***** Material provided

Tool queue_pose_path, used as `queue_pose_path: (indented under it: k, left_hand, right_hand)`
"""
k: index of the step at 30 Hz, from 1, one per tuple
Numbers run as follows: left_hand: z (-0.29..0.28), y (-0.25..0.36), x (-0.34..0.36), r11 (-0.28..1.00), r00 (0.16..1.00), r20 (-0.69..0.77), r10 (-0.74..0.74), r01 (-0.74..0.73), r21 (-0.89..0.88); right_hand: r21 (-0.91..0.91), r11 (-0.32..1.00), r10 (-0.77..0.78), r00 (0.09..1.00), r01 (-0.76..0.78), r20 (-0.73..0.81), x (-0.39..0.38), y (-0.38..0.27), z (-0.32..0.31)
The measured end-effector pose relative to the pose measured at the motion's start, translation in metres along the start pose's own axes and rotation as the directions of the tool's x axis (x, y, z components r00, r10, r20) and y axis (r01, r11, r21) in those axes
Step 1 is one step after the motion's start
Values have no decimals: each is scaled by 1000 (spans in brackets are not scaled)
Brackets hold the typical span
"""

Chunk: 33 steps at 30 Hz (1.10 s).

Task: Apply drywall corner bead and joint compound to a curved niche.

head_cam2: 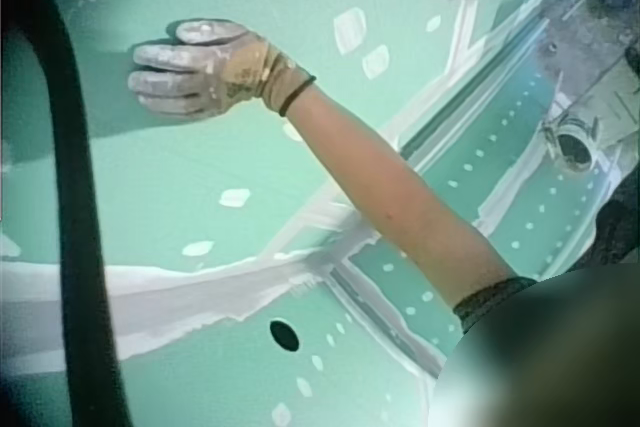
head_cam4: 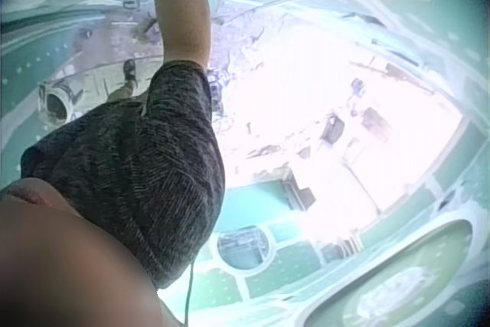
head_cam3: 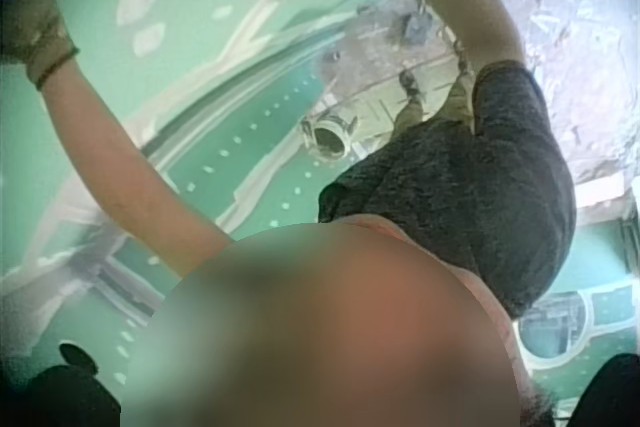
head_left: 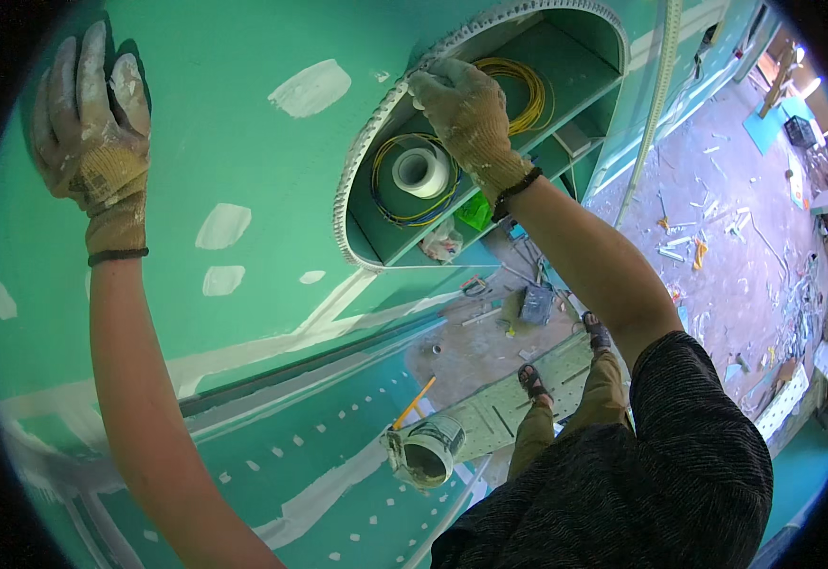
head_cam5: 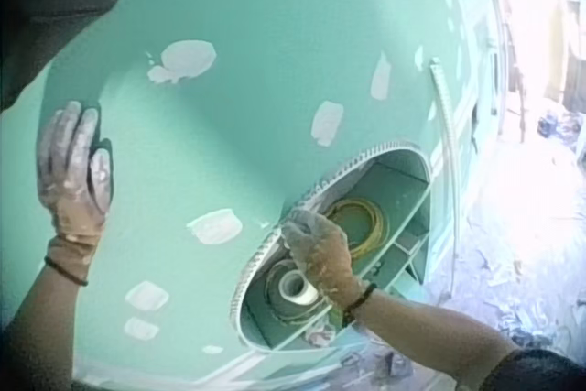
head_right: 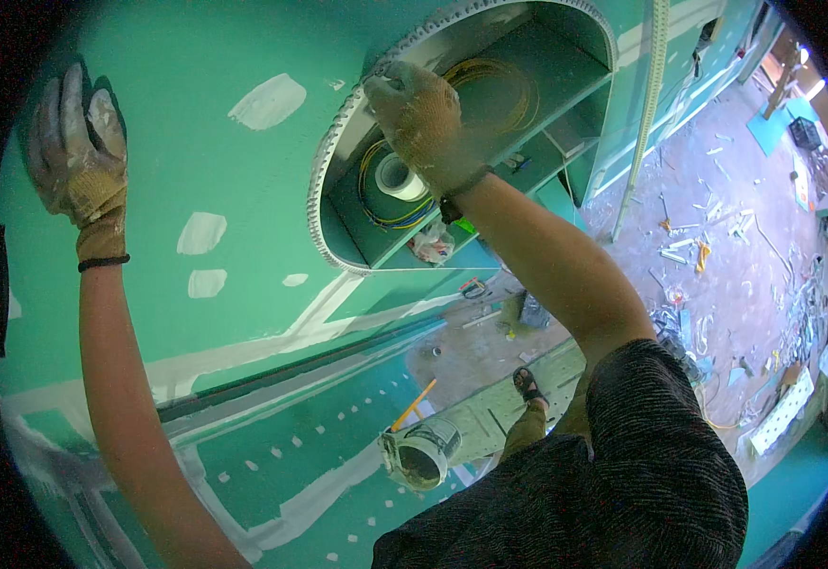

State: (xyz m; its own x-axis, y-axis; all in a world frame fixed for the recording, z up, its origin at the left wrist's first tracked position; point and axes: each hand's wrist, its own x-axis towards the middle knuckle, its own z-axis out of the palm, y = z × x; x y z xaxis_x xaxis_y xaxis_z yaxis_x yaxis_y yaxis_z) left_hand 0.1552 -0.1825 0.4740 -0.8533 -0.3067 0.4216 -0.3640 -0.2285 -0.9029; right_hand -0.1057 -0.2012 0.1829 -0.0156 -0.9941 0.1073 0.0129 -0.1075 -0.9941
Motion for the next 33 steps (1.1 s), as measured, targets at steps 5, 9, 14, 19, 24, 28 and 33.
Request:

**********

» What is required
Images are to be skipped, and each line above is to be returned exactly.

» Solution for this exercise
Tool queue_pose_path, used as `queue_pose_path: (indented under it: k, left_hand, right_hand)`
"""
k: index of the step at 30 Hz, from 1, one per tuple
Numbers run as follows: left_hand: z (-0.29..0.28), y (-0.25..0.36), x (-0.34..0.36), r11 (-0.28..1.00), r00 (0.16..1.00), r20 (-0.69..0.77), r10 (-0.74..0.74), r01 (-0.74..0.73), r21 (-0.89..0.88); right_hand: r21 (-0.91..0.91), r11 (-0.32..1.00), r10 (-0.77..0.78), r00 (0.09..1.00), r01 (-0.76..0.78), r20 (-0.73..0.81), x (-0.39..0.38), y (-0.38..0.27), z (-0.32..0.31)
The measured end-effector pose relative to the pose measured at the motion's start, translation in metres along the start pose's own axes and rotation as the directions of the tool's x axis (x, y, z components r00, r10, r20) and y axis (r01, r11, r21) in those axes
Step 1 is one step after the motion's start
Values have no decimals: each is scaled by 1000 (spans in brackets are not scaled)
Brackets hold the typical span
"""

Chunk: 33 steps at 30 Hz (1.10 s).

Task: Apply drywall corner bead and joint compound to a curved niche.

head_cam2: 
head_cam4: 
head_cam3: 
head_left: 
head_cam5: 
head_right: 

State: (xyz m; its own x-axis, y-axis; all in a world frame fixed for the recording, z up, its origin at the left wrist's first tracked position; point and axes: each hand's wrist, its own x-axis towards the middle knuckle, its own z-axis out of the palm, y = z × x; x y z xaxis_x xaxis_y xaxis_z yaxis_x yaxis_y yaxis_z) left_hand 0.1552 -0.1825 0.4740 -0.8533 -0.3067 0.4216 -0.3640 -0.2285 -0.9029; right_hand -0.1057 -0.2012 0.1829 -0.0156 -0.9941 0.1073 0.0129 -0.1075 -0.9941
Motion for the next 33 steps (1.1 s), as measured, targets at steps 5, 9, 14, 19, 24, 28 and 33.
Request:

This exercise has nothing further to it.